Partials and Overtones?

If a guitar is playing the A string, its fundamental frequency is 110Hz.

The string produces harmonics in addition to that fundamental, at integer multiples of the fundamental. So the second harmonic would be at 220Hz and the third harmonic would be at 330Hz.

What’s a partial?

Instruments like bells, drums, synths sometimes produce frequencies that aren’t integer multiples of the fundamental. Bells in particular are pretty “out”, meaning the relationship of their frequency components to the percieved fundamental is unclear or muddy.

In that case, the frequencies are called partials. They literally aren’t “in harmony” with the fundamental, so we can’t call them harmonics!

You can think of partials as being a superset of harmonics.
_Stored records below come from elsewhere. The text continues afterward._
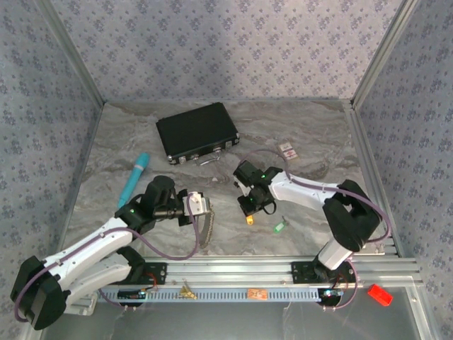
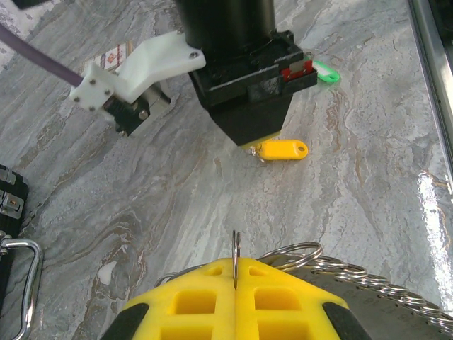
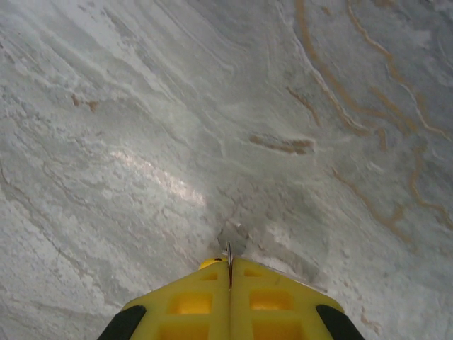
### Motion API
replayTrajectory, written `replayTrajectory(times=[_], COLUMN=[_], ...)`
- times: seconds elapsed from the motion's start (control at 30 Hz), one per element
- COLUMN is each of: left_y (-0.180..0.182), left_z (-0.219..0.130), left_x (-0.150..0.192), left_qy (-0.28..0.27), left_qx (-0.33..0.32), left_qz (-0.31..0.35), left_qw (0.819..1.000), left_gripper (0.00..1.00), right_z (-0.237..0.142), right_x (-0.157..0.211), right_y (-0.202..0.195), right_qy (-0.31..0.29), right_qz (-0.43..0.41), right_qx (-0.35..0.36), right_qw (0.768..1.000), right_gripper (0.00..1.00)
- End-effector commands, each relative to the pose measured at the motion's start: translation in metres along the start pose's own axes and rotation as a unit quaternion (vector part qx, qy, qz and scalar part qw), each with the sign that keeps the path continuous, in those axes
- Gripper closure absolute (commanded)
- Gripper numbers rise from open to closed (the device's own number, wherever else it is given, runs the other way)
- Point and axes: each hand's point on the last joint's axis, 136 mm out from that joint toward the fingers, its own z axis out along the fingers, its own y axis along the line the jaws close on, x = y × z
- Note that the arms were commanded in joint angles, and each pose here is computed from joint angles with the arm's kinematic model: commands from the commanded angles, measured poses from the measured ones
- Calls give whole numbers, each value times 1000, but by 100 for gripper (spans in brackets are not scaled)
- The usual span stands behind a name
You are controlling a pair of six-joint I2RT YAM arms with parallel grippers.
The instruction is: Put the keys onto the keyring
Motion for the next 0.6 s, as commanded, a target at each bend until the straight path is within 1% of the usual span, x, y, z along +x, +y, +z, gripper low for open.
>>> replayTrajectory(times=[0.0,0.13,0.2,0.3,0.57], left_y=[5,5,4,5,4], left_z=[-1,-1,0,0,0], left_x=[-13,-13,-12,-12,-11], left_qy=[-19,-18,-17,-17,-16], left_qx=[-5,-5,-4,-4,-2], left_qz=[7,8,7,7,7], left_qw=[1000,1000,1000,1000,1000], left_gripper=[100,100,100,100,100], right_z=[5,9,11,13,15], right_x=[-6,-9,-9,-10,-11], right_y=[1,2,2,2,-1], right_qy=[7,10,12,14,17], right_qz=[-2,4,5,7,11], right_qx=[-8,-11,-12,-15,-8], right_qw=[1000,1000,1000,1000,1000], right_gripper=[100,100,90,82,82])
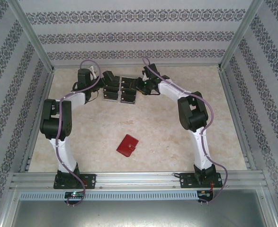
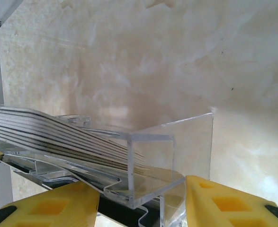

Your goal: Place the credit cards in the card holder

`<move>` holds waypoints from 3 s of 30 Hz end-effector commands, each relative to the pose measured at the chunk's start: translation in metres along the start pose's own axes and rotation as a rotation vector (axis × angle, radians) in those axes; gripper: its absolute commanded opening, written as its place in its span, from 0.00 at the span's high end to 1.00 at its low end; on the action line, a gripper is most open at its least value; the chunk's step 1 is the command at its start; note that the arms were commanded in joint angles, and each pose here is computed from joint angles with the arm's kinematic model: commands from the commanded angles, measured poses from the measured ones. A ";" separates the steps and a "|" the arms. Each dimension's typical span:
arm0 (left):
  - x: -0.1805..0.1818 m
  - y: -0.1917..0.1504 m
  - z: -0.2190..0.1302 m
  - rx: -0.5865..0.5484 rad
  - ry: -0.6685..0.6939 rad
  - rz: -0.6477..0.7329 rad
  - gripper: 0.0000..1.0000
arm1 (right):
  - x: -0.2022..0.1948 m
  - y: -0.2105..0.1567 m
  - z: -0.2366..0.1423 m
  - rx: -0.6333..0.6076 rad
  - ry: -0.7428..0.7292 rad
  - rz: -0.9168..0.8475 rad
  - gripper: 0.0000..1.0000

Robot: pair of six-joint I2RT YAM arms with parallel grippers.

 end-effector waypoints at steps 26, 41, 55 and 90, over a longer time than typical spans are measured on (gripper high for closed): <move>-0.044 -0.120 0.064 0.303 -0.084 0.045 0.00 | -0.016 0.009 -0.050 -0.093 0.058 0.000 0.51; -0.083 -0.173 0.103 0.386 -0.136 0.079 0.00 | -0.063 -0.009 -0.100 -0.140 -0.002 0.056 0.51; -0.110 -0.225 0.136 0.461 -0.177 0.090 0.00 | -0.106 -0.036 -0.148 -0.199 -0.065 0.138 0.51; -0.072 -0.098 -0.020 0.190 0.037 0.104 0.00 | -0.043 -0.139 -0.217 -0.147 -0.187 0.022 0.32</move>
Point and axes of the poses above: each hand's point on the last joint's axis, 136 mm out from that joint toward the fingers, its own z axis out along the fingers, its own x axis along the line the jaws close on, y = z × x, the point moved 3 cm from there along -z, back along the fingers, and after that the axes turned 14 degrees about -z, right-handed, at the moved point
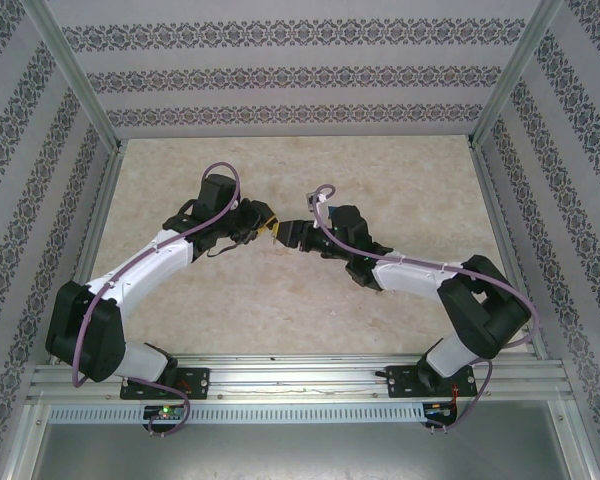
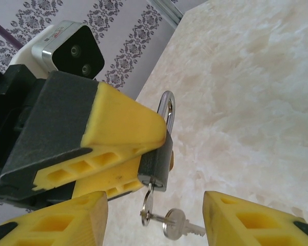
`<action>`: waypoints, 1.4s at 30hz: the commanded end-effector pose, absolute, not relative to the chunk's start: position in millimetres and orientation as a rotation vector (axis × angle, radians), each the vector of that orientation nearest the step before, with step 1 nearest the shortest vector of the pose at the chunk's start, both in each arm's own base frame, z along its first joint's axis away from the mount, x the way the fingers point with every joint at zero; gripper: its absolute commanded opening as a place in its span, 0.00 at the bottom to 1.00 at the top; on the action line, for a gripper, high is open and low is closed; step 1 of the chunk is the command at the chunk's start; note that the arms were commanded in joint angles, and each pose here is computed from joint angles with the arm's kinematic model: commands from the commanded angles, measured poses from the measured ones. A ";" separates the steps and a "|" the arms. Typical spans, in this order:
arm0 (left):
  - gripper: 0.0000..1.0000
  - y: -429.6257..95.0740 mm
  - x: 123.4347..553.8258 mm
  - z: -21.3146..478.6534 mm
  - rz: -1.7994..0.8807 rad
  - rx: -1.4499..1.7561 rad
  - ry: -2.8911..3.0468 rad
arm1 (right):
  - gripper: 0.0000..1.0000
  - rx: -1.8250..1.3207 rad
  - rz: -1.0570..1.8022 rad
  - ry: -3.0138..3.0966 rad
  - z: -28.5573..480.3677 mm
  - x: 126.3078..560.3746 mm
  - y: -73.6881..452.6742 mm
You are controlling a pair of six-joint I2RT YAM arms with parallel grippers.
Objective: Unlock with the key
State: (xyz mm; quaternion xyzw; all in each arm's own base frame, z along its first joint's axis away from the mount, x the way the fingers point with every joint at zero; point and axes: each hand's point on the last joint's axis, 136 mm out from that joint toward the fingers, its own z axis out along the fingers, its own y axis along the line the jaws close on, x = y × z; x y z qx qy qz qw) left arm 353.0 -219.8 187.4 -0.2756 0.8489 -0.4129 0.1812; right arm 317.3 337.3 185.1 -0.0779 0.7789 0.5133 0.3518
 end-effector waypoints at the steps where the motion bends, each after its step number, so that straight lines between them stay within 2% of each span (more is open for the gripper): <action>1: 0.16 -233.1 356.2 209.1 -1.239 -0.728 2.358 | 0.52 -0.243 1.340 1.927 206.3 323.8 348.9; 6: 0.16 -238.8 357.3 212.6 -1.270 -0.714 2.356 | 0.50 -0.242 1.344 1.919 206.5 328.1 353.1; 12: 0.16 -244.2 357.8 217.3 -1.299 -0.704 2.347 | 0.42 -0.241 1.352 1.926 202.4 332.2 357.5; 18: 0.16 -251.9 359.7 221.6 -1.386 -0.725 2.319 | 0.26 -0.235 1.345 1.918 201.7 334.9 357.5; 24: 0.17 -254.6 361.6 222.3 -1.416 -0.715 2.302 | 0.14 -0.211 1.321 1.925 197.3 336.9 350.3; 28: 0.27 -253.8 361.3 219.9 -1.416 -0.709 2.301 | 0.08 -0.205 1.302 1.922 198.0 336.0 340.6; 32: 0.42 -249.2 360.9 220.0 -1.387 -0.690 2.307 | 0.06 -0.198 1.286 1.934 194.1 334.0 327.7; 42: 0.46 -209.7 355.4 232.0 -1.292 -0.580 2.292 | 0.05 -0.372 1.373 1.953 210.6 311.1 309.7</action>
It’s all the frequencies in a note, whether or not they are harmonic (integer multiple of fundamental) or inharmonic (strange frequency!).

What’s an overtone?

We have a mistranslation of Helmholtz to thank for this additional piece of jargon.

Basically, an overtone is “any tone above the fundamental”. Pretty simple.

But it can get complicated because people refer to harmonics in terms of overtones.

In the case of the A guitar note, the fundamental is 110Hz. The second harmonic is 220Hz. Well, because 220Hz is the first frequency above/over the fundamental, then it’s the first overtone.

People like to make things complicated though. You’ll see daunting looking charts trying to equate partials vs. overtones. This is all unnecessary — just remember that the “over” in “overtone” means that it excludes the fundamental, so the 3rd harmonic is the 2nd overtone. The 125th harmonic is the 124th overtone.

So overtone is just harmonic number - 1, because we don’t count the fundamental. Not tooooo difficult in the end!